Try it
Would you return the lines between the one holding "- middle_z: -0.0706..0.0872" and the one holding "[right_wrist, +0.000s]", inclusive, and only those, exactly as they stand in the listing below?

Dataset content
=== Begin Enclosure ===

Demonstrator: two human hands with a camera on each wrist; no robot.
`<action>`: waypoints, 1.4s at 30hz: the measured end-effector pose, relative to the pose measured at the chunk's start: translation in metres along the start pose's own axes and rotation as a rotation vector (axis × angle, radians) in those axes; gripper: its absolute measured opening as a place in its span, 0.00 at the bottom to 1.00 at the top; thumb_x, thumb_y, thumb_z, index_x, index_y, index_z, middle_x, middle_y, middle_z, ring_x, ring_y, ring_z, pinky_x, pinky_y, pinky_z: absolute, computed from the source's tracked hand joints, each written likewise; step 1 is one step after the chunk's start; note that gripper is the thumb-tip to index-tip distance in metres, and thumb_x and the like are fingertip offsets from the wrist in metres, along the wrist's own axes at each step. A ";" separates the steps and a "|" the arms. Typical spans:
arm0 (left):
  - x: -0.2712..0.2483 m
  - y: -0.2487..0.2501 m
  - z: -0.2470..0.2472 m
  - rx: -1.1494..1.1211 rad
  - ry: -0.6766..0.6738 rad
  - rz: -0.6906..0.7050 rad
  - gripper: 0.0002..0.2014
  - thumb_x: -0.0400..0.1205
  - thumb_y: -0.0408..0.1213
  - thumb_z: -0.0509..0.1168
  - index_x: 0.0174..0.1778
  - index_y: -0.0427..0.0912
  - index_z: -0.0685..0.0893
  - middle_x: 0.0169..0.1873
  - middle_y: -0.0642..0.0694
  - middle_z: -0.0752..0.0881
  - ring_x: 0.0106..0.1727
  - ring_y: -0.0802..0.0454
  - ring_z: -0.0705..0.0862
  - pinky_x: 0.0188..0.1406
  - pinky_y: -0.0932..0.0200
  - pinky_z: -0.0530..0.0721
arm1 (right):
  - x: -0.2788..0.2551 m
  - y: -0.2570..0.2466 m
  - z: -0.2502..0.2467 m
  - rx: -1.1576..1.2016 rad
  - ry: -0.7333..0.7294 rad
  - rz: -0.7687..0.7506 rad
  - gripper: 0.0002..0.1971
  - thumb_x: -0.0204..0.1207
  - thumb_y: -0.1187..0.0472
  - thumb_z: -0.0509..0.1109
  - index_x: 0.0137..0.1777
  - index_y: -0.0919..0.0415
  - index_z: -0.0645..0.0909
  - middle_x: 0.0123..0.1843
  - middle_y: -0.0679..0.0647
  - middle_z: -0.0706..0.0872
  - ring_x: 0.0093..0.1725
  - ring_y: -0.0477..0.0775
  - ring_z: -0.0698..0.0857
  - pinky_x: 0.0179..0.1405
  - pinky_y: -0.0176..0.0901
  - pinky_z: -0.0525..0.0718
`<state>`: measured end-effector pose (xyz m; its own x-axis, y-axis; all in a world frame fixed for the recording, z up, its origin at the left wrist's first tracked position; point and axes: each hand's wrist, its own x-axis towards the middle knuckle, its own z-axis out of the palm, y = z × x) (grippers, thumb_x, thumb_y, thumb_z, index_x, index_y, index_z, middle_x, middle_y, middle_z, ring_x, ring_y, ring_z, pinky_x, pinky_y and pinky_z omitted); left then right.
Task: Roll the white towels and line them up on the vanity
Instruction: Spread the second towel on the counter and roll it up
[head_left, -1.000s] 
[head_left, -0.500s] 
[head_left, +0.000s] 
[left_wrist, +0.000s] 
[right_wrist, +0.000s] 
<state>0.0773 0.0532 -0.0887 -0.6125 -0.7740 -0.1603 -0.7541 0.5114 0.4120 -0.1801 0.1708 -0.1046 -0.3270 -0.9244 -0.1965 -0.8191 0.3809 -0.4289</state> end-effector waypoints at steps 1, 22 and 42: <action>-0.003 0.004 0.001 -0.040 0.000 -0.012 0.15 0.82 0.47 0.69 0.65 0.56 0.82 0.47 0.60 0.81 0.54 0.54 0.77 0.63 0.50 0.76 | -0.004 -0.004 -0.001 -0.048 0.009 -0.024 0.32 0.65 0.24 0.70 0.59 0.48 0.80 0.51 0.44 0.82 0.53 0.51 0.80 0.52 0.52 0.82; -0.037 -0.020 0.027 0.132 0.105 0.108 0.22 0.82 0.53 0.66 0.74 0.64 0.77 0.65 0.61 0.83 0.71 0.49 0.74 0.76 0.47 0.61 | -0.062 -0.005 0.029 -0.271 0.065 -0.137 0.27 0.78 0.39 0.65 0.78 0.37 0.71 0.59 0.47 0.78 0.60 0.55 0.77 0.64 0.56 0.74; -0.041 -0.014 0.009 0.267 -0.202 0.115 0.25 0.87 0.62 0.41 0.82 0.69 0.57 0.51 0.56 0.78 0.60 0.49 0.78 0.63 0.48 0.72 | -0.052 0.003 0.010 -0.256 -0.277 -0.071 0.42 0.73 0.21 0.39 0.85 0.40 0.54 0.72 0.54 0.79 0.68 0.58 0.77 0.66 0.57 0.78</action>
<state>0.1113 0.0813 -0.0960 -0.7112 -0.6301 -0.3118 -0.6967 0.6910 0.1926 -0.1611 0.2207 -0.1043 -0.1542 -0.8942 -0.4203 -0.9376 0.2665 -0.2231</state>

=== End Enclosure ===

Task result
  - middle_z: -0.0706..0.0872
  - ring_x: 0.0093..0.1725
  - ring_y: -0.0477..0.0775
  - ring_z: -0.0698..0.0857
  - pinky_x: 0.0179..0.1405
  - pinky_y: -0.0176..0.0901
  - pinky_z: -0.0525..0.0718
`<state>`: measured end-effector pose (xyz m; its own x-axis, y-axis; all in a world frame fixed for the recording, z up, its origin at the left wrist's first tracked position; point and axes: each hand's wrist, its own x-axis towards the middle knuckle, its own z-axis out of the palm, y = z × x) (grippers, thumb_x, thumb_y, thumb_z, index_x, index_y, index_z, middle_x, middle_y, middle_z, ring_x, ring_y, ring_z, pinky_x, pinky_y and pinky_z omitted); left then right.
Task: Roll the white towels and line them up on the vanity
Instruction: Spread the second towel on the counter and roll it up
[head_left, -1.000s] 
[head_left, -0.500s] 
[head_left, +0.000s] 
[left_wrist, +0.000s] 
[right_wrist, +0.000s] 

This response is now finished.